* [Your goal] Here is the listing. Report each line in it that contains the string "provide".

* [Input data]

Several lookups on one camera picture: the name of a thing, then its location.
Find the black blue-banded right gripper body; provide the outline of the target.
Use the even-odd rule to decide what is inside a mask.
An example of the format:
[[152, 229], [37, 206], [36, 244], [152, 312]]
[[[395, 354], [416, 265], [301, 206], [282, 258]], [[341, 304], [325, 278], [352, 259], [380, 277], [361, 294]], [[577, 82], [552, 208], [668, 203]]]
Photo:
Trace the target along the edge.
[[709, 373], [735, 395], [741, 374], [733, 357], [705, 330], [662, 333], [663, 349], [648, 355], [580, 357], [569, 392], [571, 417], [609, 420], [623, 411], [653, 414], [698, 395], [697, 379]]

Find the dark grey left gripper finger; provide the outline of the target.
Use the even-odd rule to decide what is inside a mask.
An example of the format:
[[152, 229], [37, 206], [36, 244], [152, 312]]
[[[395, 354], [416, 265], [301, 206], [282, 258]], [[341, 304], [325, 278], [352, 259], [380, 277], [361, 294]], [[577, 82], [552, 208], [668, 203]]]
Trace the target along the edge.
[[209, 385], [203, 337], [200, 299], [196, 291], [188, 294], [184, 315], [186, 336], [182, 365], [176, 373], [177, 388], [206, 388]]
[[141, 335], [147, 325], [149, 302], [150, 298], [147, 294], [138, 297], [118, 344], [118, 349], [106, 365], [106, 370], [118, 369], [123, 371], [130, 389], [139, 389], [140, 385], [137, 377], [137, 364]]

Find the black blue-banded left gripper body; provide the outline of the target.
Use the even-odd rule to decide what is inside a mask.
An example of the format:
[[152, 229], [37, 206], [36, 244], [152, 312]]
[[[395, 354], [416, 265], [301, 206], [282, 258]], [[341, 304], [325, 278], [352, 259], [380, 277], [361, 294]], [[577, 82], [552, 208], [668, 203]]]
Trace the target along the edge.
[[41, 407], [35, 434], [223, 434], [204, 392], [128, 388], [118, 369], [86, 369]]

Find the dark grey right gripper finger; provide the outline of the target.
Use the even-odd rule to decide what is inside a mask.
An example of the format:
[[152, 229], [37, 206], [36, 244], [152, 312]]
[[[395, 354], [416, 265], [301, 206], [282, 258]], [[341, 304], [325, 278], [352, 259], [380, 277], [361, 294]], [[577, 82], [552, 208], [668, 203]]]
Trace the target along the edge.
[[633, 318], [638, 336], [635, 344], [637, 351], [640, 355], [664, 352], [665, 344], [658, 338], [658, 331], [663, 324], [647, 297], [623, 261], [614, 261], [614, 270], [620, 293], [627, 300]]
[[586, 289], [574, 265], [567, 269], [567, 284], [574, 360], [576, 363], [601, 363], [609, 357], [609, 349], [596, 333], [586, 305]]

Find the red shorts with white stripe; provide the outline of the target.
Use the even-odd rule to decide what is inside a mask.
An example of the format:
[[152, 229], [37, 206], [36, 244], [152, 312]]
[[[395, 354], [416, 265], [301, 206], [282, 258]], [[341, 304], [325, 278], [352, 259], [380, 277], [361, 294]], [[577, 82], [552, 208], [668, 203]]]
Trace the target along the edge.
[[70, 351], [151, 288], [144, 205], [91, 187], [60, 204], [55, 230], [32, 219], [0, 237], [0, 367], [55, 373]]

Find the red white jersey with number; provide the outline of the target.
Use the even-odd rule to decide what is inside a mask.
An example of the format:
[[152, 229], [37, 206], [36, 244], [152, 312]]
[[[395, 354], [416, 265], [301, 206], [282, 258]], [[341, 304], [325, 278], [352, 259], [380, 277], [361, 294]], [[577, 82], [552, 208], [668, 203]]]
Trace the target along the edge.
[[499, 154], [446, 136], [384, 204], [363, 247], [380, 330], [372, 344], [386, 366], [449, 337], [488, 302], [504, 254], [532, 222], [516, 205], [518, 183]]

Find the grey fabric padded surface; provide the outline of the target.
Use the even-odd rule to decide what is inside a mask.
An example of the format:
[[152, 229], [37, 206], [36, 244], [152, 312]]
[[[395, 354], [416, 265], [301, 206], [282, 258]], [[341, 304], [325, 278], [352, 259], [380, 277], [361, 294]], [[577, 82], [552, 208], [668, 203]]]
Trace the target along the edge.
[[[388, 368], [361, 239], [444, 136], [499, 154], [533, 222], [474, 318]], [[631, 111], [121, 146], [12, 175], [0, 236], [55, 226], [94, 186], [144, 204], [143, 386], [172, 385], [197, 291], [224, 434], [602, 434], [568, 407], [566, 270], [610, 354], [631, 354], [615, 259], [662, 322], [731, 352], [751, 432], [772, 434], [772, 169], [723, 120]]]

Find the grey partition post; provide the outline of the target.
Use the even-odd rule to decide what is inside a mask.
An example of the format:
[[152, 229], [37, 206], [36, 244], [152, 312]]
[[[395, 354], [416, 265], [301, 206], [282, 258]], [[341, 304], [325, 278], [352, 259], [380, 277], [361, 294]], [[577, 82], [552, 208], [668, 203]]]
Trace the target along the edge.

* [Answer to this exercise]
Find the black blue-banded right gripper body; provide the outline of the target.
Find the dark grey left gripper finger; provide the outline of the target.
Find the black blue-banded left gripper body; provide the outline of the target.
Find the dark grey right gripper finger; provide the outline of the target.
Find the red shorts with white stripe; provide the outline of the target.
Find the red white jersey with number; provide the outline of the target.
Find the grey fabric padded surface; provide the outline of the target.
Find the grey partition post; provide the outline of the target.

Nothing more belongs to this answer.